◆ **Prompt**
Transcribe word for word the section of the records below that opens with the line containing "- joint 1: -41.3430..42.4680" and closes with the line containing "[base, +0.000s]"; drop every picture.

Source data:
- - - - -

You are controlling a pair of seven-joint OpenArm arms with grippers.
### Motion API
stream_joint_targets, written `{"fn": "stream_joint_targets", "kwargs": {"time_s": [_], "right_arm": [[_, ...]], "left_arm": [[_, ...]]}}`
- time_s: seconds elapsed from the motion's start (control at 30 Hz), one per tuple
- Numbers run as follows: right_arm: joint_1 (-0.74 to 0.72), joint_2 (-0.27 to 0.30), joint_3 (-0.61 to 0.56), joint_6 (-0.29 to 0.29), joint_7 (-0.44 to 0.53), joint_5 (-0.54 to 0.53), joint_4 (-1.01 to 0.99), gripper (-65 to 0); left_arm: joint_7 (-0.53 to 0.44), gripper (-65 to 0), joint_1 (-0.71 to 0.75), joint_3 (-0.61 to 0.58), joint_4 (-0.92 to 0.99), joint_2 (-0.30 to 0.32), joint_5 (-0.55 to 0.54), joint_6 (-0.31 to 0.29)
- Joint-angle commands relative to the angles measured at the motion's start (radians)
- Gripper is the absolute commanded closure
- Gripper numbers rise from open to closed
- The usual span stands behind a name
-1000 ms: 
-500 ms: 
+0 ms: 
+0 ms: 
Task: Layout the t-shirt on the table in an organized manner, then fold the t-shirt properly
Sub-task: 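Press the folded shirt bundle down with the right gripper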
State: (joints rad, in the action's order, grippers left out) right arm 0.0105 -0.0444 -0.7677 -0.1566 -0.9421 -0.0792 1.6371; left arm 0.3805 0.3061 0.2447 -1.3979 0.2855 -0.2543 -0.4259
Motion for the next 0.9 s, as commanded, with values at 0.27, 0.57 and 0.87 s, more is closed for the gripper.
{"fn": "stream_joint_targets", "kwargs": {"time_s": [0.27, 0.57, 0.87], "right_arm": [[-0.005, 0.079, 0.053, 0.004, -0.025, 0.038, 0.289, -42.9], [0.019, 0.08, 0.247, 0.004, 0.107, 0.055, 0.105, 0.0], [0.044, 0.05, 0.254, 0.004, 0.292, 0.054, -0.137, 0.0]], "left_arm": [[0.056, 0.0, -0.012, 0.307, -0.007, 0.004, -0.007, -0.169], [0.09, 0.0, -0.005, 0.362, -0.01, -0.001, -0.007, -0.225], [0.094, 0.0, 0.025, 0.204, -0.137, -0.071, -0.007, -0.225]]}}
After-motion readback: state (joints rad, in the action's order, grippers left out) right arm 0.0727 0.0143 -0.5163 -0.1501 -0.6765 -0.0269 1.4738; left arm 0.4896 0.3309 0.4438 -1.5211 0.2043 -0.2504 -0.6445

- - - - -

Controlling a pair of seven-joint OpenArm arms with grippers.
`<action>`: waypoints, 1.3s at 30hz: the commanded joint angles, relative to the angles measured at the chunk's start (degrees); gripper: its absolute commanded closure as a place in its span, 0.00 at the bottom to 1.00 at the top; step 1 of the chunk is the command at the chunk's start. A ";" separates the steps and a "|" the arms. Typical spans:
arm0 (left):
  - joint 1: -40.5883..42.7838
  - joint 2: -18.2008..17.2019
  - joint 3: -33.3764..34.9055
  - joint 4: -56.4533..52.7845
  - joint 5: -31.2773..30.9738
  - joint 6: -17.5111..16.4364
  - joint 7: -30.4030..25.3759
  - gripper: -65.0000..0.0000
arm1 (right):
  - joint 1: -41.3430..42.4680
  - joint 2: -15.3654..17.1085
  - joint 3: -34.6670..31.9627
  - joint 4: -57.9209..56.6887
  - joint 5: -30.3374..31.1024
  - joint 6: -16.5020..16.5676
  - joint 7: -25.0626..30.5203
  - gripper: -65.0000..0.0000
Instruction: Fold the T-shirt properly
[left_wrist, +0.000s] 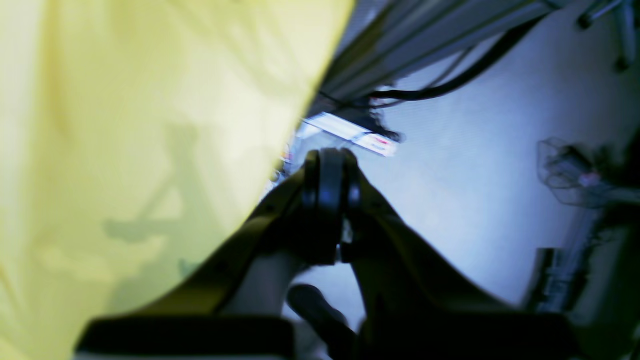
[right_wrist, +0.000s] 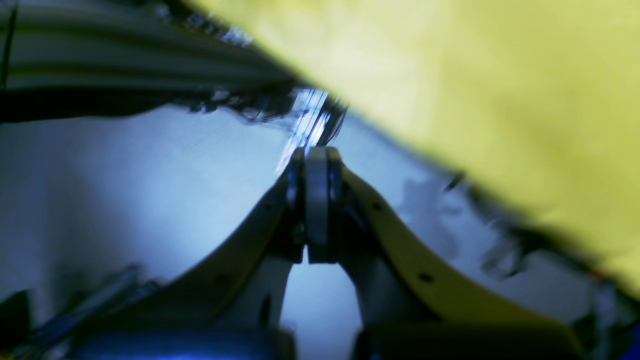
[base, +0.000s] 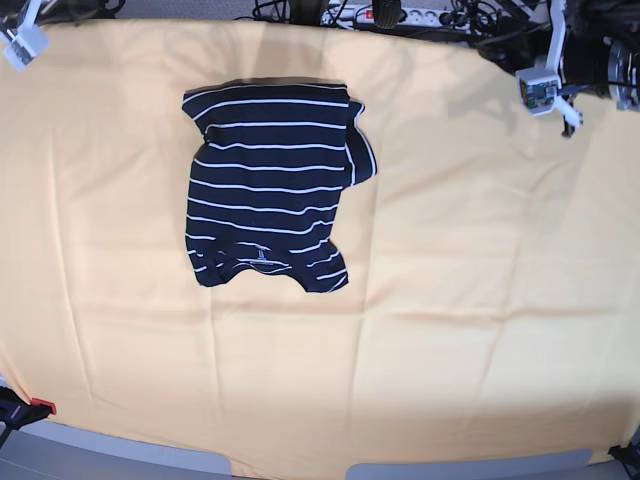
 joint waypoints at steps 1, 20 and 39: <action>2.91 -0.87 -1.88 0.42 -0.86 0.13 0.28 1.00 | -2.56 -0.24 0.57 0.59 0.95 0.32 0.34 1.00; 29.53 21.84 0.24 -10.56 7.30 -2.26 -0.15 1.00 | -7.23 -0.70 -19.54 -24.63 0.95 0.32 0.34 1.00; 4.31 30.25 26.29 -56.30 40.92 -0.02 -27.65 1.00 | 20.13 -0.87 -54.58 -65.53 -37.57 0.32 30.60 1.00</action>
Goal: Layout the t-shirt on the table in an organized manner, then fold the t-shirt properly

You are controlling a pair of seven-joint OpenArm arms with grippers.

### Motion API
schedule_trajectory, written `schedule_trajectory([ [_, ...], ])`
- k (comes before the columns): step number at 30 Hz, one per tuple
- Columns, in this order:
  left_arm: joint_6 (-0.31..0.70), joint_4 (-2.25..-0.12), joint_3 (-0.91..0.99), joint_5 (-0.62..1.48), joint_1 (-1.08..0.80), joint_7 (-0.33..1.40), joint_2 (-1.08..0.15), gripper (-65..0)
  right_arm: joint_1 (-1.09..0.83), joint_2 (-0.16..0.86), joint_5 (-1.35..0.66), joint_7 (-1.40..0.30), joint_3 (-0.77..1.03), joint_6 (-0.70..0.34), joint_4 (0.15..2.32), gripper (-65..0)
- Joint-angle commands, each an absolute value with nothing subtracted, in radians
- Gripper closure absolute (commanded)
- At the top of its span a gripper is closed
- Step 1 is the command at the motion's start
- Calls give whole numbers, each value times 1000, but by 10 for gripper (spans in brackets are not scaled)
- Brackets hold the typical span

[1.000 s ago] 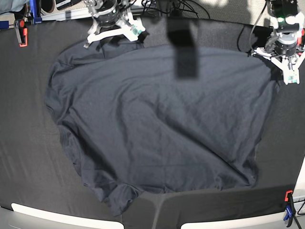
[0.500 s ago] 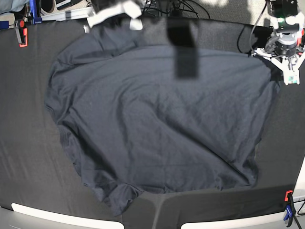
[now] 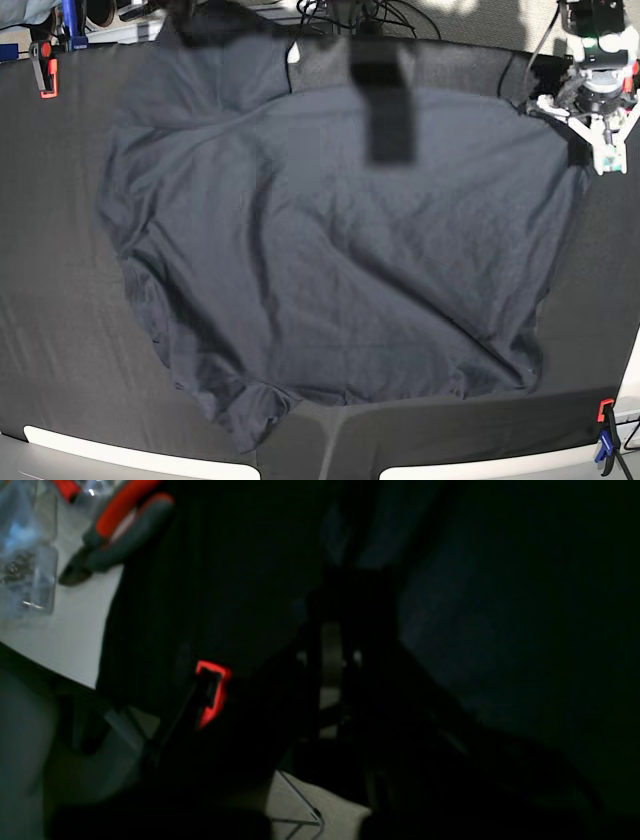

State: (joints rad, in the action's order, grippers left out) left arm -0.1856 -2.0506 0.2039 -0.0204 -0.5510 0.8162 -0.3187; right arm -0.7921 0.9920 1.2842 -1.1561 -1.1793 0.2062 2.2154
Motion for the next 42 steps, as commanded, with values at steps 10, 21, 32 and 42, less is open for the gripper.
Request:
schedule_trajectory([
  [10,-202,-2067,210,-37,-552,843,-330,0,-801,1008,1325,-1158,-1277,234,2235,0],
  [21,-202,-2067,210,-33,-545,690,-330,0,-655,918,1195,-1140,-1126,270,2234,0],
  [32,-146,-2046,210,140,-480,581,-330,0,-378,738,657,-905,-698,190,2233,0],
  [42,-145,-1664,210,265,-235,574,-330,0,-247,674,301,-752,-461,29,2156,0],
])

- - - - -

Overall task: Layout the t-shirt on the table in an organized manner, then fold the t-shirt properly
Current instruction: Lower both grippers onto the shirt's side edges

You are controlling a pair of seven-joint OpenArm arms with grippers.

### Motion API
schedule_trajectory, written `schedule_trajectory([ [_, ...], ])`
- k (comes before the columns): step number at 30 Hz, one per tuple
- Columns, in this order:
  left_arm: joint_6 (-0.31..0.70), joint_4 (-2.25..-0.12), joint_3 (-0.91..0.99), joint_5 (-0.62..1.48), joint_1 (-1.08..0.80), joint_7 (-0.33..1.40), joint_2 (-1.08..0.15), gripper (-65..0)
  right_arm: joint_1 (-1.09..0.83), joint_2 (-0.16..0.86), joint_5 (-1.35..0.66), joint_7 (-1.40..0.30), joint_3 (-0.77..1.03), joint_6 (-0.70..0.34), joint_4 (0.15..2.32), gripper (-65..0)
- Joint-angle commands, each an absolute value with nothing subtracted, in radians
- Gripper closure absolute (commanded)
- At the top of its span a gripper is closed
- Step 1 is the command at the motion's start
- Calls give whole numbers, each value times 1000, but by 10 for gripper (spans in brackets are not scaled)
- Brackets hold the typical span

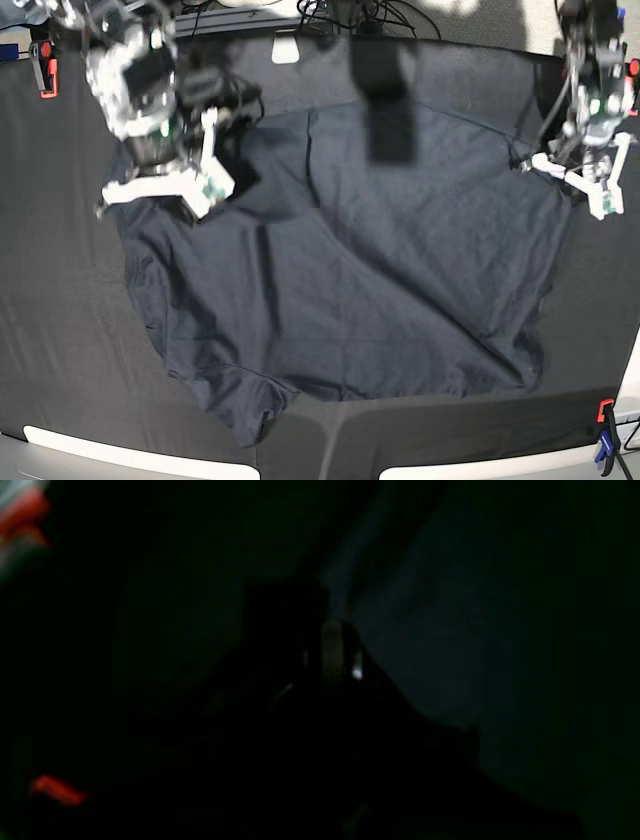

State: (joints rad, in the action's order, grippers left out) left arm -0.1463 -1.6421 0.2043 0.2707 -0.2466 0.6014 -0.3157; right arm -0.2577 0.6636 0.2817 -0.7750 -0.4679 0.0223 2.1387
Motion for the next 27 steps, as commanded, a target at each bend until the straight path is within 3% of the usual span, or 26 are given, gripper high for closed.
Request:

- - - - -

◆ **Solution**
  - joint 1: -41.3430..42.4680
  - joint 2: -15.3654..17.1085
  - joint 3: -34.6670..31.9627
  - joint 4: -57.9209..56.6887
  - joint 5: -30.3374..31.1024
  - joint 6: -16.5020..16.5676
  - joint 7: -25.0626..30.5203
  - gripper: -65.0000..0.0000
Instruction: Fold the T-shirt properly
[left_wrist, +0.000s] 
[right_wrist, +0.000s] 
[base, +0.000s] 

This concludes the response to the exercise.